A CI/CD pipeline is the automated assembly line that takes code from a developer's commit to a running application in production. It is the central artefact of a DevOps practice — replacing slow, error-prone manual deployments with a fast, reliable, repeatable process.
Continuous Integration (CI)
Continuous Integration means that every developer integrates (merges) their code into the shared repository frequently — ideally multiple times per day. Each integration triggers an automated pipeline that:
- Compiles the code to catch syntax and type errors
- Runs unit and integration tests to verify correctness
- Runs static analysis / linting to enforce code quality
- Produces a build artefact (a binary, Docker image, or deployment package)
The key principle: fix a failing build before anything else. If the main branch is broken, the entire team is blocked. CI discipline means the main branch is always in a known-good state.
Continuous Delivery vs Continuous Deployment
These two terms are often confused:
| Continuous Delivery | Continuous Deployment | |
|---|---|---|
| Definition | Code is always in a releasable state.
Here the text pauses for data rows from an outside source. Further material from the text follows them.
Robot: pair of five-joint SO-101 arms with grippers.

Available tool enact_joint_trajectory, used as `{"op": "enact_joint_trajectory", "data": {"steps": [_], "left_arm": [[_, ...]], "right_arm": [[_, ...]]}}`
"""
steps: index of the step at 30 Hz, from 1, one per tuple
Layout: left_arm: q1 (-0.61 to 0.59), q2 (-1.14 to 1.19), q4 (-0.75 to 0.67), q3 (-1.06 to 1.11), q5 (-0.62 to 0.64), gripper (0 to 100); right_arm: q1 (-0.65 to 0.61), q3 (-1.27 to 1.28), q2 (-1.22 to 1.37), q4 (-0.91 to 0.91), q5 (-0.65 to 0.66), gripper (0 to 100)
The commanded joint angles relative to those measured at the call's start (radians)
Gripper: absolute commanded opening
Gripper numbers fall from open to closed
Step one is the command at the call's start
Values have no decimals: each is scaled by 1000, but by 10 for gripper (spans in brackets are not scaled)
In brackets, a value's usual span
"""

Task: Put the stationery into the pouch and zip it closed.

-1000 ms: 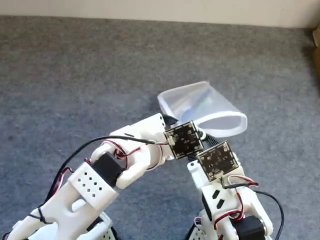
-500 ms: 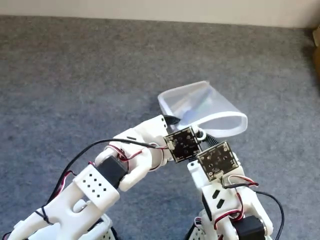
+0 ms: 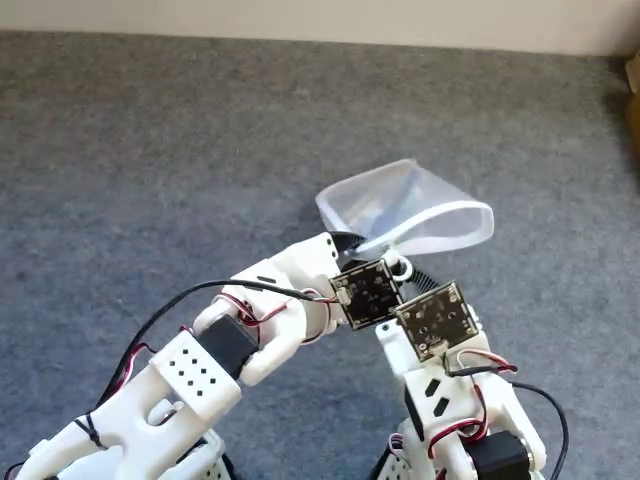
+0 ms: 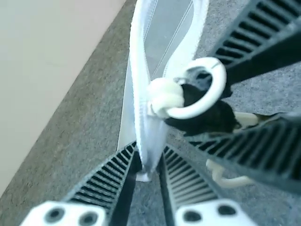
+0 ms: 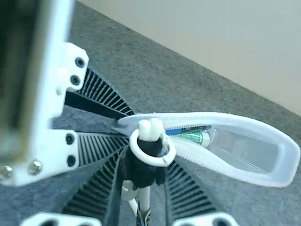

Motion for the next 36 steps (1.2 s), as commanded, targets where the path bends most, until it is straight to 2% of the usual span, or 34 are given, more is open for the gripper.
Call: {"op": "enact_joint_trajectory", "data": {"steps": [1, 5, 8, 17, 27, 36], "left_arm": [[5, -22, -25, -10, -2, 6], [-30, -24, -26, -10, 32, 6], [-67, -24, -29, -12, 78, 6], [-88, -24, -26, -13, 81, 6], [-88, -24, -25, -15, 78, 5], [-107, -24, -25, -13, 81, 5]], "right_arm": [[13, -64, -5, -48, -49, 5], [15, -64, -5, -51, -49, 5], [64, -64, -5, -64, -51, 5], [191, -62, -2, -151, -137, 5], [206, -62, -1, -163, -138, 5], [325, -4, 1, -259, -141, 5]]}}
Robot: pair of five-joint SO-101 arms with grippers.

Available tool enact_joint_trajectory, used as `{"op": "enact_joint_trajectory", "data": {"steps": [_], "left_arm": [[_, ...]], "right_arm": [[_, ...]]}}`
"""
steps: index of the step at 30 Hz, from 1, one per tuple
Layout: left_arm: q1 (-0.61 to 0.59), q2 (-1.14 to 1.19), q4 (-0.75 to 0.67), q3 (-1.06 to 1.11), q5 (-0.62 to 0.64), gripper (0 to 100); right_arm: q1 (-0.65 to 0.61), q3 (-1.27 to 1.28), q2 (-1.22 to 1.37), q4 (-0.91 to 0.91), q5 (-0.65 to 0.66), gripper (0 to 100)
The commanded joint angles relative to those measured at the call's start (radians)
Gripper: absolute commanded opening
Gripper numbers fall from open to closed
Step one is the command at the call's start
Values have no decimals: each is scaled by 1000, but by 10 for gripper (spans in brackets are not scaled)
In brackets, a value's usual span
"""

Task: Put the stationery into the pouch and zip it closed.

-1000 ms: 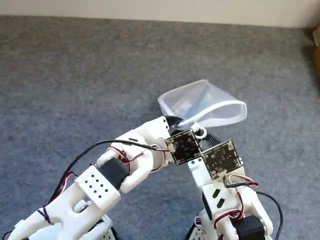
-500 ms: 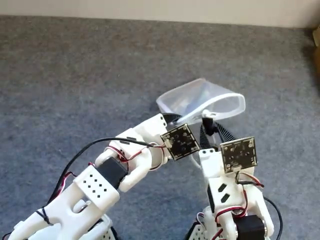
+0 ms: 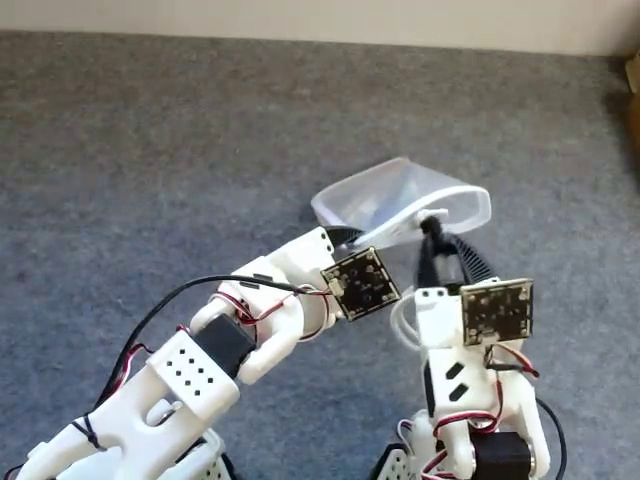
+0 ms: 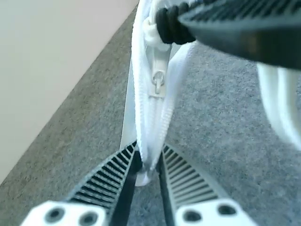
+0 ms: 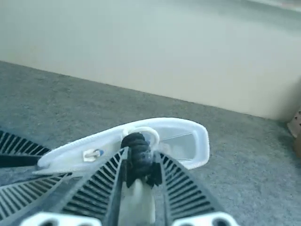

Deployment to production requires a manual approval. | Every build that passes all automated checks is deployed to production automatically. |
| Human trigger | Yes — a person presses "Deploy to production" | No — fully automated end to end |
| Common in | Regulated industries, enterprise software | SaaS, web products with mature test coverage |
Most organisations start with Continuous Delivery and evolve toward Continuous Deployment as their test coverage and confidence increase.
Anatomy of a Pipeline
A modern CI/CD pipeline typically has these stages:
- Source: A commit or pull request to a Git branch triggers the pipeline.
- Build: Compile source code, install dependencies, produce a versioned artefact.
- Unit Test: Fast isolated tests — run in seconds, fail fast.
- Integration / E2E Test: Slower tests against real dependencies or a test environment.
- Security Scan: SAST (static), dependency vulnerability scan (OWASP, Snyk), container image scan.
- Staging Deploy: Deploy to a pre-production environment that mirrors production.
- Smoke / Acceptance Test: Verify core journeys work in the staging environment.
- Production Deploy: Blue/green or canary deployment to production. May require manual approval gate.
Deployment Strategies
| Strategy | How It Works | Rollback Speed |
|---|---|---|
| Recreate | Stop old version, start new version. Brief downtime. | Slow (redeploy) |
| Rolling | Replace instances one at a time. Zero downtime if health checks pass. | Medium |
| Blue/Green | Run two identical environments. Switch traffic at load balancer. | Instant (flip back) |
| Canary | Route a small % of traffic to new version. Expand gradually. | Fast (remove canary) |
| Feature Flags | Deploy code dark, toggle features on/off in production without redeploy. | Instant (toggle off) |
Common CI/CD Tools
| Tool | Type | Notes |
|---|---|---|
| GitHub Actions | SaaS / hosted | Native to GitHub; YAML-based workflows |
| GitLab CI/CD | SaaS / self-hosted | Tight integration with GitLab repos; excellent pipelines |
| Jenkins | Self-hosted | Highly extensible; large plugin ecosystem; steeper ops burden |
| CircleCI | SaaS | Fast parallel execution; good Docker support |
| AWS CodePipeline | AWS managed | Native integration with CodeBuild, CodeDeploy, S3, ECR |
| Tekton | Kubernetes-native | Cloud-native pipelines on K8s; used by many GitOps platforms |
| ArgoCD | Kubernetes GitOps CD | Pulls from Git and reconciles K8s cluster state |
Pipeline as Code
Treat your pipeline configuration the same as application code: version it in Git, review it in pull requests, test changes in a branch. A GitHub Actions workflow looks like this:
name: CI
on: [push, pull_request]
jobs:
build-and-test:
runs-on: ubuntu-latest
steps:
- uses: actions/checkout@v4
- uses: actions/setup-node@v4
with:
node-version: 20
- run: npm ci
- run: npm test
- run: npm run buildStoring the pipeline definition alongside the code means every branch can have its own pipeline behaviour, and changes to CI configuration go through the same review process as feature code.